随着嘴里越来越咸,我觉得血攒的差不多了,只是当时那家伙把我眼睛捂住,而且一直在我背后,因此我很难把这些血吐到他身上。无奈之下,我只能用了童年时常玩的一种无聊游戏,此时我身子虽然挺不直,但却可以很轻松的蹲下,想到这儿我猛的太起头,把一大口含着舌尖血的唾沫直接喷向了空中,然后猛地蹲下。
这招虽然有点恶心,但还是很奏效的,随着唾沫落在我的脸上身上。我感觉背后陡然一轻,与此同时眼睛也恢复了正常,我看到铁鹰呆呆的站在我面前,显然还不知道刚才到底发生了什么。来不及多想,我赶紧四下看了看,最终发现洗手间的窗子没关,看样子灵异体已经从那逃走了。
“这到底是什么东西啊,看来常规的办法,根本没法对付他们,铁哥,你是不是最近得罪什么东西了。”我的疑问也不是毫无根据,像铁鹰这样一项铁面无私的警察,得罪人肯定是常有的事儿,而这些人里也不乏有会奇门异术的家伙。
铁鹰想了想,他告诉我,自己得罪的人可多了去了,要一个个的把这些人找出来,恐怕比较困难。
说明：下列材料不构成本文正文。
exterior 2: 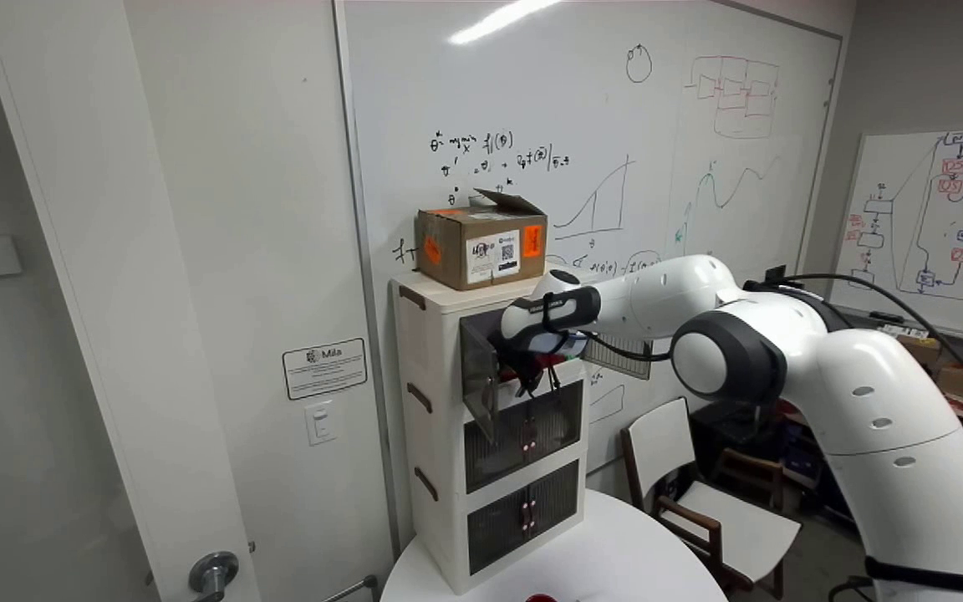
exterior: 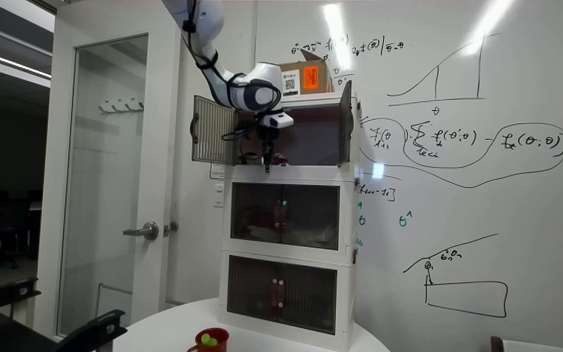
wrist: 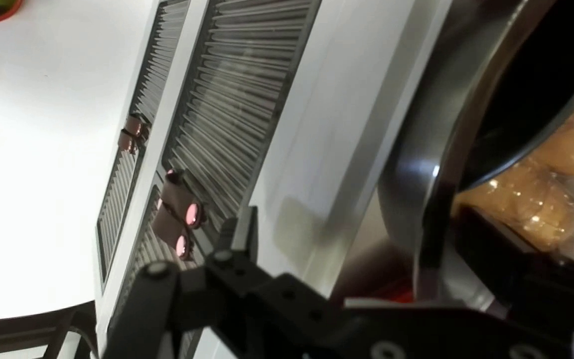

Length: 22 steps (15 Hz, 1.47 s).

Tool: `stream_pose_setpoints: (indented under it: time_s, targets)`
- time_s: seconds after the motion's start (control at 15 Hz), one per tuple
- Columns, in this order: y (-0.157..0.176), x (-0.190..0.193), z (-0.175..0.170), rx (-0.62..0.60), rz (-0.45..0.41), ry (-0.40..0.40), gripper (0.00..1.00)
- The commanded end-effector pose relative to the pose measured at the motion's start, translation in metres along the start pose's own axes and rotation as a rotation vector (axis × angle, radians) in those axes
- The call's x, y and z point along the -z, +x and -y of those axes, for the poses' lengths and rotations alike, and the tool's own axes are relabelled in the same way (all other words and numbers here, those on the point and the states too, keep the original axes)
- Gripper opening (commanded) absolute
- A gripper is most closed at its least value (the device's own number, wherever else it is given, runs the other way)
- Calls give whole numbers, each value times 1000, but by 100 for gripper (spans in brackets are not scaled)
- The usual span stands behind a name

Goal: Move the silver bowl to the table

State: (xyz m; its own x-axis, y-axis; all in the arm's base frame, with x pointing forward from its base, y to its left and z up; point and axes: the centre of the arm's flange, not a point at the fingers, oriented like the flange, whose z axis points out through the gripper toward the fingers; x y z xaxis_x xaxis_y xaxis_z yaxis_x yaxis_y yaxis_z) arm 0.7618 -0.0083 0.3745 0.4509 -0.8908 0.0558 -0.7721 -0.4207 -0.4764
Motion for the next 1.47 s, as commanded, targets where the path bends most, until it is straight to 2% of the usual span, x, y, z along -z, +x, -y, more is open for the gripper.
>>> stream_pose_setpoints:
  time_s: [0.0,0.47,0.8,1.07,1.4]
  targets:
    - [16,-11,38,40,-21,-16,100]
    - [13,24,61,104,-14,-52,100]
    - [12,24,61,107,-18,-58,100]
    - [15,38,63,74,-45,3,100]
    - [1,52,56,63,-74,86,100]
听他这么一说,我倒突然想到个办法,准确的说是我突然想到了一个人,他或许能给铁鹰我们帮上不小的忙。
这个人是我的好朋友,柳庄神算当时传人袁子聪。不过他一向不喜欢参与灵异事件。所以不到万不得已,我也不愿让他掺和进来,不过现在情况紧急,我也只能求他帮忙了,即便不能搞清这个灵异体的来历,只好能算出铁鹰最近到底是被谁算计了。想到这儿,我顾不得时间太晚,赶紧给他打了个电话。